**Assigned task**.
From the entries below, copy each line in which the word "wrist" occurs.
★ ★ ★ ★
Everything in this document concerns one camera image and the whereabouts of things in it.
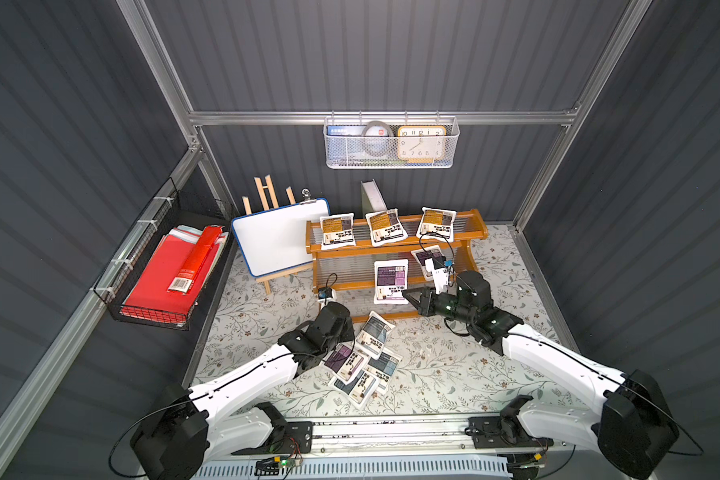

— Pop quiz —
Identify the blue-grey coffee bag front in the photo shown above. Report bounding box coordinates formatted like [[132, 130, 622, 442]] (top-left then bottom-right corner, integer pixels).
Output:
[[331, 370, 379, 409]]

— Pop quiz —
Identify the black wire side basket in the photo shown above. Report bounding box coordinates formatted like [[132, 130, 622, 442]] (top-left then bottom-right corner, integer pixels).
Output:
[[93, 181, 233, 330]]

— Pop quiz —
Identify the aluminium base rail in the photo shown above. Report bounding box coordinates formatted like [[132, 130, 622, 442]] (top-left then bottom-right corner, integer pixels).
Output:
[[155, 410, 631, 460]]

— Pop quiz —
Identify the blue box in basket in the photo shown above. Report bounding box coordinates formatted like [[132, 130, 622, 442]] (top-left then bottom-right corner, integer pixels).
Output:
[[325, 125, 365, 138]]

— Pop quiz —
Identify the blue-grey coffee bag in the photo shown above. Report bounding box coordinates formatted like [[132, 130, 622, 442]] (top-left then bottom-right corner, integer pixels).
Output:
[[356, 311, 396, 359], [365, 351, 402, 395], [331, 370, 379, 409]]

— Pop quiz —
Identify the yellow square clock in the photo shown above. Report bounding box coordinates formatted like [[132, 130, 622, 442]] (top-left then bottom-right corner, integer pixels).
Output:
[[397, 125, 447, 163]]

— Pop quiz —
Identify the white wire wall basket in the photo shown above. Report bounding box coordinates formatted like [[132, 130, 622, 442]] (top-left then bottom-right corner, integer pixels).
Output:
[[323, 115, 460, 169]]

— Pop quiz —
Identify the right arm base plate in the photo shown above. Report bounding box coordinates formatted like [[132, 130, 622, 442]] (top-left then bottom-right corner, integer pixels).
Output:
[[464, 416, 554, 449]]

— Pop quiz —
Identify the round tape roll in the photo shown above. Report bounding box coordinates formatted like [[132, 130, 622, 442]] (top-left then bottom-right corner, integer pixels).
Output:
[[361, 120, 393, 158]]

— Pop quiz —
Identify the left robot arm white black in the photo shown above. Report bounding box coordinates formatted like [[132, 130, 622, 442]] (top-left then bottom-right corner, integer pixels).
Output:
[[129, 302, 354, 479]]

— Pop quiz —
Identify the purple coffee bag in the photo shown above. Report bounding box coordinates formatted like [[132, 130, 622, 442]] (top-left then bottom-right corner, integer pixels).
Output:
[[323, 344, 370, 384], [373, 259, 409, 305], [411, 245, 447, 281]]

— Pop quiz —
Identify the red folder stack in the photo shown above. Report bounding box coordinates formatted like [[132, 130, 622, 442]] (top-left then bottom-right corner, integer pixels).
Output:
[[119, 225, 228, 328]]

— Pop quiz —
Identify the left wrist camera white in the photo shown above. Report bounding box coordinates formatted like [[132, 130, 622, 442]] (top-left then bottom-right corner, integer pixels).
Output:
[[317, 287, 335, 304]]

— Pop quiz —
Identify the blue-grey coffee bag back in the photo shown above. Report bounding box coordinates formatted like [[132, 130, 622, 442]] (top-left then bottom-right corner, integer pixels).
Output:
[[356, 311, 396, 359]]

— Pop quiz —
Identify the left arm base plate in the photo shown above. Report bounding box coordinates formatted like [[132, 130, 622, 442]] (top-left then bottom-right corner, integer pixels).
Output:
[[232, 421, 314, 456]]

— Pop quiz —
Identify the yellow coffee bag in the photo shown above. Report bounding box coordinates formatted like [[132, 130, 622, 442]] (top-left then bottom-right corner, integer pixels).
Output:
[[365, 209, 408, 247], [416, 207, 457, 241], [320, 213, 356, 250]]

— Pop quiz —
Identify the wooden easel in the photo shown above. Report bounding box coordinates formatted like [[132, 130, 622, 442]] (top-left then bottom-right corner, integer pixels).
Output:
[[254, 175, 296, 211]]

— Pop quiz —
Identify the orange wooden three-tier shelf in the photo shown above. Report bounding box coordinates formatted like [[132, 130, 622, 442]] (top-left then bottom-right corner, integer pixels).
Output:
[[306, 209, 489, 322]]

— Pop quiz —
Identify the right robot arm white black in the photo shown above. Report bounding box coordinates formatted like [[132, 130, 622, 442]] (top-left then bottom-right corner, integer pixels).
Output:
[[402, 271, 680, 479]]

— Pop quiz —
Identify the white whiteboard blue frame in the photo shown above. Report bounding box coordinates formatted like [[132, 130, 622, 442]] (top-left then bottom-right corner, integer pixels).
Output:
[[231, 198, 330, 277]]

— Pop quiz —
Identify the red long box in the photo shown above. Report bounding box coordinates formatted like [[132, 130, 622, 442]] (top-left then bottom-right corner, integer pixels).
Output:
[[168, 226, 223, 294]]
★ ★ ★ ★
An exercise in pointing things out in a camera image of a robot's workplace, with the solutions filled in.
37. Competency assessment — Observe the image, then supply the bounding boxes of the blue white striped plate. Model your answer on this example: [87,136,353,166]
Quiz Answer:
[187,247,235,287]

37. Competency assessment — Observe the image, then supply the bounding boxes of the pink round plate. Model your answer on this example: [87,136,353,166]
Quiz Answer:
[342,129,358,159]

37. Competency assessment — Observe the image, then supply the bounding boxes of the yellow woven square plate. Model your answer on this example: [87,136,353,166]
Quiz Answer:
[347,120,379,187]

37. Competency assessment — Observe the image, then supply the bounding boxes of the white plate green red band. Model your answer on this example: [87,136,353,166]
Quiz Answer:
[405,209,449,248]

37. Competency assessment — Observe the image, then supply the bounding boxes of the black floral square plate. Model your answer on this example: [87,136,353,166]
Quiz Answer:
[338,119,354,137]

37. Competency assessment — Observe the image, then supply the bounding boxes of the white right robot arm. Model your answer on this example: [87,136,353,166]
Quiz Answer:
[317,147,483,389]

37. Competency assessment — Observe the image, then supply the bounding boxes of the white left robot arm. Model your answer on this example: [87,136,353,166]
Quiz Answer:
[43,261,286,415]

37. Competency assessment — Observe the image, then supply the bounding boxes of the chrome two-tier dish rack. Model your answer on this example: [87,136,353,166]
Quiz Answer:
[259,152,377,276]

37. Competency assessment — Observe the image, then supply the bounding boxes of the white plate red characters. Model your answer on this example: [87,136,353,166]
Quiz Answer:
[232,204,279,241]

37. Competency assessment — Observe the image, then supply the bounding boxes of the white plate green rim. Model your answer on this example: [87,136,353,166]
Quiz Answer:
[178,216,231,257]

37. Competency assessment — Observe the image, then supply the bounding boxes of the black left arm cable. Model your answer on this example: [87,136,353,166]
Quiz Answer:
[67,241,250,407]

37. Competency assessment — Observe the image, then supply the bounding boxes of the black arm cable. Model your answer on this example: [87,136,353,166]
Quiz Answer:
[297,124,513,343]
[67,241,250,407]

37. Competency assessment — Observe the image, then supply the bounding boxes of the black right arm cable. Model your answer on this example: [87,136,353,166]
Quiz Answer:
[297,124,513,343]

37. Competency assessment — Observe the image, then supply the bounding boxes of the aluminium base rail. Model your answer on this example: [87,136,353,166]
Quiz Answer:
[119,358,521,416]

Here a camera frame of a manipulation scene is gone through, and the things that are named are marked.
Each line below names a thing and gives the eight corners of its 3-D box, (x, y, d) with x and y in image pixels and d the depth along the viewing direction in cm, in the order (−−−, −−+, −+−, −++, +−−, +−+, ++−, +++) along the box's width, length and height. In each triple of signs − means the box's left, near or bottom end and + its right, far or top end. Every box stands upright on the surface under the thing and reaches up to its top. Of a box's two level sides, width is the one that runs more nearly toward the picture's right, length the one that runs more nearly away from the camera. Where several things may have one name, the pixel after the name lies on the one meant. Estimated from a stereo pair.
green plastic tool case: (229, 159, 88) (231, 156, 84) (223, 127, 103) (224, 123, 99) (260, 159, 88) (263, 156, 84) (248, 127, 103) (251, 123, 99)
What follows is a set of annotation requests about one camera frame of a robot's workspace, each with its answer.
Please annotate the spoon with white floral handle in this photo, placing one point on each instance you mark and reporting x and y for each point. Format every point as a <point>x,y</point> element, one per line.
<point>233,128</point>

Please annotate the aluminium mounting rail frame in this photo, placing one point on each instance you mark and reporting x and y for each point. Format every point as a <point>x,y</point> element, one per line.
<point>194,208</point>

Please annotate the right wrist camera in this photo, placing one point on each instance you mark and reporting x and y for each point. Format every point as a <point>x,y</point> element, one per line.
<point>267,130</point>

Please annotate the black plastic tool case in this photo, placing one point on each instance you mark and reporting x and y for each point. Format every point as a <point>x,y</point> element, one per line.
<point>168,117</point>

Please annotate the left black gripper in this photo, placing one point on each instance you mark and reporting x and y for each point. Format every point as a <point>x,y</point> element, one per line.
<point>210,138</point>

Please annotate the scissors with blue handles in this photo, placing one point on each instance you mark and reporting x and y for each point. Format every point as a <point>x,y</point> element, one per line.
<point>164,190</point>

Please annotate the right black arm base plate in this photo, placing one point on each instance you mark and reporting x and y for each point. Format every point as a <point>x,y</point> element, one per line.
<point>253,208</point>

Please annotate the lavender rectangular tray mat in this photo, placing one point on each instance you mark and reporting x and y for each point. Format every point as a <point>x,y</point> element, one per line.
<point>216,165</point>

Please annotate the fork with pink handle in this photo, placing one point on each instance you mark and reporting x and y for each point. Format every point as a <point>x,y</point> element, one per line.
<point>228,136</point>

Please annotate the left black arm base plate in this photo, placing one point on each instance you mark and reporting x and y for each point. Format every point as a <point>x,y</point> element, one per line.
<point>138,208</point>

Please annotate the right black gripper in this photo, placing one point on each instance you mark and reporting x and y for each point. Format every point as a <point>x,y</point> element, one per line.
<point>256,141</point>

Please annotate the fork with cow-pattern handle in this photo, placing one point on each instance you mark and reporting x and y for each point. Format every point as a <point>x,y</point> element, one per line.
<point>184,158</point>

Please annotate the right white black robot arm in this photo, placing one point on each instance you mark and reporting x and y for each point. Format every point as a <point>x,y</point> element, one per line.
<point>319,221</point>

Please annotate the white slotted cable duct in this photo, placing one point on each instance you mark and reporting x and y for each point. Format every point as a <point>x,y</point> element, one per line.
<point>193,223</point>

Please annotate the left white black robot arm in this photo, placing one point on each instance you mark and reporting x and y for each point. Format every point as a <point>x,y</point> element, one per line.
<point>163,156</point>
★ ★ ★ ★
**Exercise output**.
Identify the left wrist camera white in the photo shown above. Report bounding box coordinates formatted like [[132, 130, 622, 442]] (top-left then bottom-right corner, integer pixels).
Please annotate the right wrist camera in this photo, placing one point on each instance you mark and reporting x and y for each point. Format every point as a <point>x,y</point> element, one per line.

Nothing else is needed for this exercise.